Kioxia claims direct-attached performance from network-attached devices is no longer a thing of storage architects’ dreams.
The company has planted a Marvell Ethernet controller directly onto an SSD and fitted 24 of these drives into an EBOF (Ethernet Bunch of Flash drives) chassis.
The drives are accessed as Ethernet devices, with an NVMe twist. An EBOF is simpler to deploy than a JBOF (just a bunch of flash) platform, Kioxia argues, because it needs an integrated Ethernet switch only. A JBOF, by contrast, requires a box-controlling CPU, DRAM and Fibre Channel host bus adapters.
The Ethernet SSD and EBOF systems are intended for applications and workloads that need disaggregated low-latency, high bandwidth and highly available storage.
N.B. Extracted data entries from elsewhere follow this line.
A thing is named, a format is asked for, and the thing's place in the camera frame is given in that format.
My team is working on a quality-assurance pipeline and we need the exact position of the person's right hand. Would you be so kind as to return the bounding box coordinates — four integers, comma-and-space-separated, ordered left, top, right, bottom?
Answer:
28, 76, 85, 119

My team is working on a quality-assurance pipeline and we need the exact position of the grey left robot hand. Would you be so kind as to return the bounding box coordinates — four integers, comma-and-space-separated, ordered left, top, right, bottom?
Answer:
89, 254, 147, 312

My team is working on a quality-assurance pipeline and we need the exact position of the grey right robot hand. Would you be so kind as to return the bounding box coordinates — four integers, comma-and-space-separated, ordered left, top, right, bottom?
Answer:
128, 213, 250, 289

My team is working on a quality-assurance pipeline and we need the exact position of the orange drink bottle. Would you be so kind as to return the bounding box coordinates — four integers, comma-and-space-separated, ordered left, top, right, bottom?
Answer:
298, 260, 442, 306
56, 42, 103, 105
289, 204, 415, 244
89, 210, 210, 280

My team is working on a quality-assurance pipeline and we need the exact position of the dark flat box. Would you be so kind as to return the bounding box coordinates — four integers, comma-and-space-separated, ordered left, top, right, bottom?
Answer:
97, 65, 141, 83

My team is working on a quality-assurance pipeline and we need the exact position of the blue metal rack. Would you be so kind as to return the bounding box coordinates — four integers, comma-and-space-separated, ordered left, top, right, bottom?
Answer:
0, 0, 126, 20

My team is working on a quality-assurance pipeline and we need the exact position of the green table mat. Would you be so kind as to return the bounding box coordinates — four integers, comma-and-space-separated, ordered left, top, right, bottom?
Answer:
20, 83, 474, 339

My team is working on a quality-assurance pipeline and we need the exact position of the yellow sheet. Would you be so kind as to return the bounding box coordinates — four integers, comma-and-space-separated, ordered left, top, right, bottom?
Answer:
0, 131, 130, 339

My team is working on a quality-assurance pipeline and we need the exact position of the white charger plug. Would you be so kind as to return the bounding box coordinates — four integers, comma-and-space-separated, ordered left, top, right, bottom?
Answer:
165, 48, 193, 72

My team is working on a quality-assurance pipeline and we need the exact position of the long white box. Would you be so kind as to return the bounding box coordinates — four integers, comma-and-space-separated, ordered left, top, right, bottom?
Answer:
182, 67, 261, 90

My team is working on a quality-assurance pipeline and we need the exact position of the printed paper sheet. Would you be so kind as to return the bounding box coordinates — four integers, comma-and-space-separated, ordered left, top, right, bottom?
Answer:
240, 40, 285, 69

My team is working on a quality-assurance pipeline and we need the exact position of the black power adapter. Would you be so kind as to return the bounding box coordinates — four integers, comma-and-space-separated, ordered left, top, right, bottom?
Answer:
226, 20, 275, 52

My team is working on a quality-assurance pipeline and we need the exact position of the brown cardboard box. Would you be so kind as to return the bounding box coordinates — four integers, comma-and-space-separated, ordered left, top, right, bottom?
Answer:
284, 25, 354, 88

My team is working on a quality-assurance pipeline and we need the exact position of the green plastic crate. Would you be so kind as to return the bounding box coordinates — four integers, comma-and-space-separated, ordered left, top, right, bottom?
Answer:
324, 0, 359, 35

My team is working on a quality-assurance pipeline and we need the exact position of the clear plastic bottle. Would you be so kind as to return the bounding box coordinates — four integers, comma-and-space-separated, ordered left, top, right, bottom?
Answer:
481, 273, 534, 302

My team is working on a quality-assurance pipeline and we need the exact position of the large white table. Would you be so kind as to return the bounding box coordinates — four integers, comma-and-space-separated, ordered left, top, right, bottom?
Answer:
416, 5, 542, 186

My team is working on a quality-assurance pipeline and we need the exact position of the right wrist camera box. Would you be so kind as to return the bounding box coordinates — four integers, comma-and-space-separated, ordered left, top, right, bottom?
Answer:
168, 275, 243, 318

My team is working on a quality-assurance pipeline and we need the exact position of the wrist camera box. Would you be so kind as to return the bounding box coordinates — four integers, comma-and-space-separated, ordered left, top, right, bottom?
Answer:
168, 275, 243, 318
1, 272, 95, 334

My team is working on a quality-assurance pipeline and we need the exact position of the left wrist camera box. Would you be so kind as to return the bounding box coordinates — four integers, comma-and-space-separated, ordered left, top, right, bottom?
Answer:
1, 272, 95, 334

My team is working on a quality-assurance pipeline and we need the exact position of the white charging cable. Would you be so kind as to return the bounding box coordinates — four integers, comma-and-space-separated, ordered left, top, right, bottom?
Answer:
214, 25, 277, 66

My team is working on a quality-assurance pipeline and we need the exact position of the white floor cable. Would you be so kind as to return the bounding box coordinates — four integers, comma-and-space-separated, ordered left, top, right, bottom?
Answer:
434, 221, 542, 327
Kioxia is positioning the EBOF as an affordable, well-performing box – as opposed to a high-performance system – for edge computing, enterprise and cloud data centres.
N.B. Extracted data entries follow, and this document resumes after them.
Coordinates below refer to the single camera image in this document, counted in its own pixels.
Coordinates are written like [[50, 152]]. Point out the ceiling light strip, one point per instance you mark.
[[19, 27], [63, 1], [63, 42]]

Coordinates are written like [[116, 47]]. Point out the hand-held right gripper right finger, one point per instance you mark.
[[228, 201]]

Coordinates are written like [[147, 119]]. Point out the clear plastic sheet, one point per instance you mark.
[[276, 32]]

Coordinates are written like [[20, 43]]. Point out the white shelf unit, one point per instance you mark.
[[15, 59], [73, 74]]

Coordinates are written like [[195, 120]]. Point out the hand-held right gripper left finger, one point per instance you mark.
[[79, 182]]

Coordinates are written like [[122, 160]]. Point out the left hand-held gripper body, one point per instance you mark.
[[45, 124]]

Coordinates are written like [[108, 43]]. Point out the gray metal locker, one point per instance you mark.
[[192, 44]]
Thad Omura, VP for marketing at Marvell’s Flash Business Unit, supplied a quote: “The native Ethernet SSD combined with our switches and controllers offer data centres an EBOF solution that lowers their total cost of ownership, increases performance and reduces power as compared to alternative JBOF solutions.”
Alvaro Toledo, VP of SSD marketing and product planning at KIOXIA America, said: “The Ethernet-attached storage ecosystem is an idea whose time has come. … We are enabling the true potential of NVMe over Fabrics. This opens up a new world of possibilities for cloud data centre operators, software-defined storage providers, and server and storage system OEMs.”
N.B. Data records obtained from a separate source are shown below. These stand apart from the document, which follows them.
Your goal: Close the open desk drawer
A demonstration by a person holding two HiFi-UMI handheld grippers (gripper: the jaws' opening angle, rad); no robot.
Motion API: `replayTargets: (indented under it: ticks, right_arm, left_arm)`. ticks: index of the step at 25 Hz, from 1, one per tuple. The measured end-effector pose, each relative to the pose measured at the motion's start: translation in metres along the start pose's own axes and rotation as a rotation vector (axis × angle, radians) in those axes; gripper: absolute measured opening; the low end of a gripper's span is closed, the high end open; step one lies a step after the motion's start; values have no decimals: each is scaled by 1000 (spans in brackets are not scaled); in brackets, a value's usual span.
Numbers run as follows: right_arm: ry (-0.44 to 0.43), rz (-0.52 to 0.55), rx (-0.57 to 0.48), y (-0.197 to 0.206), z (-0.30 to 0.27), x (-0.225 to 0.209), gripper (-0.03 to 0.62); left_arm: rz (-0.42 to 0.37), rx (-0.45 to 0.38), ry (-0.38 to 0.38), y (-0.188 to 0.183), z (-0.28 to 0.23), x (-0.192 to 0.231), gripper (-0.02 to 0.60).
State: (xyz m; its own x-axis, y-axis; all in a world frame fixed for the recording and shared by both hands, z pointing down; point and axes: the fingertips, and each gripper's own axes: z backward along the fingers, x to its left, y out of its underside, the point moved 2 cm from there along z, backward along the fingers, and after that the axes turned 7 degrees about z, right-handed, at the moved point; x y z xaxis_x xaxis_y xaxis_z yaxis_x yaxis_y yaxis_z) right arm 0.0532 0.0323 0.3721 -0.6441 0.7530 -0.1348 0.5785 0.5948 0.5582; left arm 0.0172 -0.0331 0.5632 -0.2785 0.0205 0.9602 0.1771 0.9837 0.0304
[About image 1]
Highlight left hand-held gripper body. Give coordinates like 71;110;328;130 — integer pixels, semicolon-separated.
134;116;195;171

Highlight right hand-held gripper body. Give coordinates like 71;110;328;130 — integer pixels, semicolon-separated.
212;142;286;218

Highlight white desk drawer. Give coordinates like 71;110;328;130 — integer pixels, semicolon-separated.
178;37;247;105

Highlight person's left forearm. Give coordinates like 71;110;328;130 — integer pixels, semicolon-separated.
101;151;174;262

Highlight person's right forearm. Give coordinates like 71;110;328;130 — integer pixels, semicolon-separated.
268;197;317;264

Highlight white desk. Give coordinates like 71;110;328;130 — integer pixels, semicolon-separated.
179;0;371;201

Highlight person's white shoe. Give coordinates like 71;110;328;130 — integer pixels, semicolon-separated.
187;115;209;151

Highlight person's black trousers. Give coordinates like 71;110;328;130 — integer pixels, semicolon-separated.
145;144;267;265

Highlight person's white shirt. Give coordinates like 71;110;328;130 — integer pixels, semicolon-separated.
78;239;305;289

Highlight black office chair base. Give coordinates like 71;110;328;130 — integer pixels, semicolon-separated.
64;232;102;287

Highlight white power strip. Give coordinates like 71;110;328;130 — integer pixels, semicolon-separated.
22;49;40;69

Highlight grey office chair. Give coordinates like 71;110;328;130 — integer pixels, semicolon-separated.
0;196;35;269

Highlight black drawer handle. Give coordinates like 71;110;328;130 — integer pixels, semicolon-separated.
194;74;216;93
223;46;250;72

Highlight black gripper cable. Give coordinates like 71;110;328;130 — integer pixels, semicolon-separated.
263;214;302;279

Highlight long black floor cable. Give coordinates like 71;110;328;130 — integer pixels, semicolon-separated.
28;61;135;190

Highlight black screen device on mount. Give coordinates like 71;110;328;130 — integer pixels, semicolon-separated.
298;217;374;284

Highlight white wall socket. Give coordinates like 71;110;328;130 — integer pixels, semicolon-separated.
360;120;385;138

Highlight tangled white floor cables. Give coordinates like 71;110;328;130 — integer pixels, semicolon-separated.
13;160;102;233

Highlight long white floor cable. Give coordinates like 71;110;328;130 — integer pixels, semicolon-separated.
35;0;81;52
Kioxia needs the EBOF to help build demand for its Ethernet SSDs and is collaborating with Foxconn-Ingrasys and Accton to bring EBOF systems to market. We suspect NVMe over TCP/IP will be supported in the future, enabling the use of cheaper ordinary, non-converged Ethernet.
In the Kioxia set up, Ethernet SSDs are addressed as NVMe devices using RoCE (Remote Direct Memory Access – RDMA over Converged Ethernet). Any NVMe-oF-capable host server can use them.
Information about the Ethernet SSD is sketchy. The devices are supplied in 1.92TB, 3.84TB and 7.98TB capacities and output 670,000 random read IOPS – equivalent to 16 million-plus IOPS per chassis.
The SSD has single or dual 25GbitE links and supports RoCE v2 RDMA, NVMe-oF 1.1 and NVMe 1.4. The drive has a Marvell 88SN2400 controller and supports IPv4 and IPv6 architecture plus Redfish and NVMe-MI storage management specifications.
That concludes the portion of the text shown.